• Exercise requirements: Count how many lines of the material contain the string "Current", then give that number and nothing more.

• Records supplied:

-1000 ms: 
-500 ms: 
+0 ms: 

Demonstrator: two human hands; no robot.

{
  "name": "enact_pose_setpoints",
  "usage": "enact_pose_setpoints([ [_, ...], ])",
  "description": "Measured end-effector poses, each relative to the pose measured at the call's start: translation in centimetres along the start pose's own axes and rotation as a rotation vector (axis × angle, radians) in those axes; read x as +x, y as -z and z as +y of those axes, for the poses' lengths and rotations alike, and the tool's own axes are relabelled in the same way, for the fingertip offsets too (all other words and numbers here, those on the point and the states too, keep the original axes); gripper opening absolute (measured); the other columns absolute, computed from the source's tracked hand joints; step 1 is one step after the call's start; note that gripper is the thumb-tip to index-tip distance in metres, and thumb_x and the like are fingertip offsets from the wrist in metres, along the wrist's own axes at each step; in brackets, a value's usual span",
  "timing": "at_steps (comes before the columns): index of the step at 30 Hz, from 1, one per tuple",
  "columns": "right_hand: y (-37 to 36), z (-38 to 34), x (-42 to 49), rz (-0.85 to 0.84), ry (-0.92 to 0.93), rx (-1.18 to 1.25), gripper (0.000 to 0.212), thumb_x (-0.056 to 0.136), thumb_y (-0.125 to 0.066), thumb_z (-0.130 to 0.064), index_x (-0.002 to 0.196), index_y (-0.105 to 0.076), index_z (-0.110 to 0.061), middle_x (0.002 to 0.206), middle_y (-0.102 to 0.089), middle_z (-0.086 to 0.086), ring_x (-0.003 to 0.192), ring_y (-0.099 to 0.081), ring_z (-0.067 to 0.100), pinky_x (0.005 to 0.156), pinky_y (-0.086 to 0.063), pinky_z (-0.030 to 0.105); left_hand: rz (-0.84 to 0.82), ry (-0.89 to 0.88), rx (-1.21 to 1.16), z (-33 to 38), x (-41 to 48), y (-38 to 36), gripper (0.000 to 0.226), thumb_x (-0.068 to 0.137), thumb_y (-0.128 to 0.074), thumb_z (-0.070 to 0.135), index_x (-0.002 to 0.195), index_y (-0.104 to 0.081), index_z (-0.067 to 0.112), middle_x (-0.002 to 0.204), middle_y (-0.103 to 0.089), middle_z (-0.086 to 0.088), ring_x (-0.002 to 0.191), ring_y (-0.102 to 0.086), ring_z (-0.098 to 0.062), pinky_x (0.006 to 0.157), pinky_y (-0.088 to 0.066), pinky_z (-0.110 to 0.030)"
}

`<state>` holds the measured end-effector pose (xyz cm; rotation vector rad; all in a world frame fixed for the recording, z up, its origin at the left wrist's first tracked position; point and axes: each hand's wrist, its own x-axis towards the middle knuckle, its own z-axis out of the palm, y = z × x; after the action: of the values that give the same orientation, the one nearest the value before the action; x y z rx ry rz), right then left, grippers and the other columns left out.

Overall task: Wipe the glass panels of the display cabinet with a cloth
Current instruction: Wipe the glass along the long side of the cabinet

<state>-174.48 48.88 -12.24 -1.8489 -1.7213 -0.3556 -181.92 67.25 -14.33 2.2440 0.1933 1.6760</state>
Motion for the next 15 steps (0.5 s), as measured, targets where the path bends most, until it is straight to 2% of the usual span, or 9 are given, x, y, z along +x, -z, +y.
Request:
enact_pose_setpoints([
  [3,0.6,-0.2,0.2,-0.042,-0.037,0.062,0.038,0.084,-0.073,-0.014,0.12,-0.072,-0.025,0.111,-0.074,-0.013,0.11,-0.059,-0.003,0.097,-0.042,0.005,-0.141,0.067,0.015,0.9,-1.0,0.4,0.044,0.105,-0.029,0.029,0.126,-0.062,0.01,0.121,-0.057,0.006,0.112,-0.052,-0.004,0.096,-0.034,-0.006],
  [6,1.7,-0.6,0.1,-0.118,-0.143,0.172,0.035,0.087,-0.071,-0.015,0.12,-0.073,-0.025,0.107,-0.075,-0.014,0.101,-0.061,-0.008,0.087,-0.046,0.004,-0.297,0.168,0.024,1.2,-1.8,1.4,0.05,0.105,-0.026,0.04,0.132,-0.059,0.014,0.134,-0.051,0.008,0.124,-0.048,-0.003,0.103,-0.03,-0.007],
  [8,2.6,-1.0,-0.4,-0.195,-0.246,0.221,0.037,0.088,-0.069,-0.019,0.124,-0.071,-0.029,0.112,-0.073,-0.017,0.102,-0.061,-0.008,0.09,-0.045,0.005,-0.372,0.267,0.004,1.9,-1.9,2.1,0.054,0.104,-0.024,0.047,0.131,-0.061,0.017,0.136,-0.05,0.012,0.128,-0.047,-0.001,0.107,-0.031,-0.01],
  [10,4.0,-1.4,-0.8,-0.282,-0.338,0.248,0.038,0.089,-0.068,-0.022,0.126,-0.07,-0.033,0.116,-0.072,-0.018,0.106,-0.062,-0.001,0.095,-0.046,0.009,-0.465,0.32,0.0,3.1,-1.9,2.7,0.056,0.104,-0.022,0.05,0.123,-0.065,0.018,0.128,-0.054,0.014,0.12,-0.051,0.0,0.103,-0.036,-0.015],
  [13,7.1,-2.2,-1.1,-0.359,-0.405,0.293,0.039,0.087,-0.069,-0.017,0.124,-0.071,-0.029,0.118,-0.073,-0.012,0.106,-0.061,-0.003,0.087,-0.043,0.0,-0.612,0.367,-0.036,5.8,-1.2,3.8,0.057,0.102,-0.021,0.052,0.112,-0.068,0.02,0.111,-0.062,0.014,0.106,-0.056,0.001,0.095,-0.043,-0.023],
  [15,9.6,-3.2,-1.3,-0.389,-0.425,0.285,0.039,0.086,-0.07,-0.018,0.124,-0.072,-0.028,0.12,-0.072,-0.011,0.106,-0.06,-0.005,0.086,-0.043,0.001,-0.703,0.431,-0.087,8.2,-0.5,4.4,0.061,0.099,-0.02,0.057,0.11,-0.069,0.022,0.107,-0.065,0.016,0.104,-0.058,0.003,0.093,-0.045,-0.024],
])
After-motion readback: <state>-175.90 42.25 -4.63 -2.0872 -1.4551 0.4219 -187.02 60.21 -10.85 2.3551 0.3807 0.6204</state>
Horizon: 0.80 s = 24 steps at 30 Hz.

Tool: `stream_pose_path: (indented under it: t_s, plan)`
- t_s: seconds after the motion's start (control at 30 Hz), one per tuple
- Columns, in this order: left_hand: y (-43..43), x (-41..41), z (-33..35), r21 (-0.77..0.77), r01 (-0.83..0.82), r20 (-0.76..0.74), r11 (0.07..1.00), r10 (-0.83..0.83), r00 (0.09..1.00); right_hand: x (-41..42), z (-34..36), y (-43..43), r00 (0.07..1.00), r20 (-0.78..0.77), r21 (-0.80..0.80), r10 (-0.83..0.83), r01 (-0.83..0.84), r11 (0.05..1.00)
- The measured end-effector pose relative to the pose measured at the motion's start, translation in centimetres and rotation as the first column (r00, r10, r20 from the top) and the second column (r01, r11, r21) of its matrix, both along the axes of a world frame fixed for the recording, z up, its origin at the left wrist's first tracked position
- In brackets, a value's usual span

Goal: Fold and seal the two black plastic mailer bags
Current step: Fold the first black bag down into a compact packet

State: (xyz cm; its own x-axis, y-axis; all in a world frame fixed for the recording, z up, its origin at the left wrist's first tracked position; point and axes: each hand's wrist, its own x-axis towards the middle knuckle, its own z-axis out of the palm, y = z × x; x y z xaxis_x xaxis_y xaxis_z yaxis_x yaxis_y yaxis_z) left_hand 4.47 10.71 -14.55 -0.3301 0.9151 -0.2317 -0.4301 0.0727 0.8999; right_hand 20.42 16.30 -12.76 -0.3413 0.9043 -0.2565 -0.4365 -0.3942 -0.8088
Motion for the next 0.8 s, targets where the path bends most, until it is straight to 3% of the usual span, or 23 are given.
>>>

• Task answer: 2